Prêt pour l’aventure, Oscar descend le chemin qui mène à la jetée. Sa pirogue à moteur l’attend déjà. Un responsable du lodge lui remet une carte plastifiée, une machette et un pistolet alarme. Puis il pointe le doigt en direction des bidons d’essence en réserve, des rames de secours et du gobelet sert à écoper.

– Mais il n’y a pas de gilet de sauvetage… observe Oscar.

– Si votre pirogue a le malheur de se retourner, vous n’en aurez pas besoin, ricane l’homme. Les piranhas et les caïmans se chargeront d’abréger vos souffrances.

– Vraiment ? On ne peut donc pas se baigner, ni pêcher non plus ?

– Dans ces eaux, on ne peut rien pêcher à part des piranhas et peut-être quelques silures carnassières, qu’on surnomme, chez nous, les « vautours ». Je dirai qu’ici, c’est plutôt le poisson qui cherche à vous pêcher, que le contraire. Le pire de tous, c’est le candiru, un poisson minuscule qui peut entrer par vos orifices naturels et vous dévorer de l’intérieur.

– Il n’est donc pas possible, non plus, de boire l’eau du fleuve ?

– C’est fortement déconseillé. L’eau, en plus, est boueuse et à cause de la décomposition des arbres, son PH est très élevé.

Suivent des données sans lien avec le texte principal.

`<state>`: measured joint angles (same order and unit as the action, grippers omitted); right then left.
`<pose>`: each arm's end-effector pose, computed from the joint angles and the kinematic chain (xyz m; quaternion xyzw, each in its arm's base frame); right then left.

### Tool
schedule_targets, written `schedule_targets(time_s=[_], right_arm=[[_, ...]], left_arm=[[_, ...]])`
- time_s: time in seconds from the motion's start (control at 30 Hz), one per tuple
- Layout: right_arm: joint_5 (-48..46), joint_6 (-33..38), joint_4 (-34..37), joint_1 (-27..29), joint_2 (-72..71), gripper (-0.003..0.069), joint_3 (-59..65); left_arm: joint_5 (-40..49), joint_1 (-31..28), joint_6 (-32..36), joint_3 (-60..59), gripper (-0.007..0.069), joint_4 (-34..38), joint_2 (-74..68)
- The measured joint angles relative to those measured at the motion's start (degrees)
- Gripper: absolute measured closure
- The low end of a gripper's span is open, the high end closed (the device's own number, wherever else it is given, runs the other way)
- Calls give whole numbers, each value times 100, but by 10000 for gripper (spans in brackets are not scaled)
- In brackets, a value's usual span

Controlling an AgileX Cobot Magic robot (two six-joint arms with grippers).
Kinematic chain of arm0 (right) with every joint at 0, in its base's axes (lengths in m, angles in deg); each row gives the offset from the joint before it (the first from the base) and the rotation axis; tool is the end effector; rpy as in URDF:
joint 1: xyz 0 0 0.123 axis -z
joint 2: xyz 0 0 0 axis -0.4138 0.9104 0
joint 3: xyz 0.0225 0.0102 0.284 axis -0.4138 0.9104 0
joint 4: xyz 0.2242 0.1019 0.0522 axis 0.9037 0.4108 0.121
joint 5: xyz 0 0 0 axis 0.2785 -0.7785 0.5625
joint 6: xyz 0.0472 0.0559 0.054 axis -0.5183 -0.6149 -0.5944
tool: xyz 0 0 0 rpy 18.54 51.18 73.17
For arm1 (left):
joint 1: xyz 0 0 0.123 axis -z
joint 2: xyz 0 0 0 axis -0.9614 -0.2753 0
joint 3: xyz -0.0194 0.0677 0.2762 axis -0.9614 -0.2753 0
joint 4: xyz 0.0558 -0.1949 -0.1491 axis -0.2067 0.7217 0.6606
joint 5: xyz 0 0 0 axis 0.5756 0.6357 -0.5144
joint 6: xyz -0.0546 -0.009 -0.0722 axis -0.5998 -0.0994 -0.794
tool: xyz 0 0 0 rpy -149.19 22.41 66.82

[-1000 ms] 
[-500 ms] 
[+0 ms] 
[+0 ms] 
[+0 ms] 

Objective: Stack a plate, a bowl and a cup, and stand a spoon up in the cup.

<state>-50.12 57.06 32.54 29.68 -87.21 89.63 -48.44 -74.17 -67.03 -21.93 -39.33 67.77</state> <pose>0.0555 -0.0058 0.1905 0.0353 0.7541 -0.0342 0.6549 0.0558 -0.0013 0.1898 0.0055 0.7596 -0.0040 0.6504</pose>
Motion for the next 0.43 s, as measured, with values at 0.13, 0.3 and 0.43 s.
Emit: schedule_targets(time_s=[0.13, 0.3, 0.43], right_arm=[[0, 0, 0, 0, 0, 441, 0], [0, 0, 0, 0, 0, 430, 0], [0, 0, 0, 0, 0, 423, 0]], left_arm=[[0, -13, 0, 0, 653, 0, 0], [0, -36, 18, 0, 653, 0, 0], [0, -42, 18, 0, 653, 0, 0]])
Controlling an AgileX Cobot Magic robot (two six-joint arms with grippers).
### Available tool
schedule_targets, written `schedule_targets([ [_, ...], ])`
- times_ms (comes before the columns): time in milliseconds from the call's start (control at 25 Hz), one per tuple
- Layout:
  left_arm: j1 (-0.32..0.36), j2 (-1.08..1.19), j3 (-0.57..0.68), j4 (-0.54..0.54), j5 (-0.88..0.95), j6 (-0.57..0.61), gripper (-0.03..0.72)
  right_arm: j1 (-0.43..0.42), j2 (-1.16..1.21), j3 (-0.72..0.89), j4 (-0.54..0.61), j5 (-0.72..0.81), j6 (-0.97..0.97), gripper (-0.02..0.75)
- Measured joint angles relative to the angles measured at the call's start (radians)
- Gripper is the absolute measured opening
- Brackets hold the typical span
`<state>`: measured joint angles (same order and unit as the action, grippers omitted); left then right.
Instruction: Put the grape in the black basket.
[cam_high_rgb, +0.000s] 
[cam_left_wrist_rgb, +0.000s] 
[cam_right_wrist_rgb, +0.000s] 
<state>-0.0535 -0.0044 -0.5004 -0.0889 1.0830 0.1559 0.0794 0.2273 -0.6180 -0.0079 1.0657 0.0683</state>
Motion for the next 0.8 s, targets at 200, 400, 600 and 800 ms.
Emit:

Elle peut être aussi acide que du vinaigre !

– Alors comment je peux boire ? interroge encore Oscar qui réalise, à cet instant, qu’il ne retrouve pas chez le loueur de pirogues, l’optimisme débordant des hôtesses de son agence de voyage.

– Avec, ce qu’on appelle, la « rivière céleste ».

Le nouveau conseiller conduit Oscar devant le tronc frêle et élancé d’un jeune palmier. Il secoue l’arbre et aussitôt une petite pluie fine s’échappe de ses palmes.

– Voilà la « rivière céleste » enchaîne le responsable, le torse bombé en avant. Vous avez plus d’eau sur tous les feuillages réunis de la canopée amazonienne, que dans le fleuve lui-même.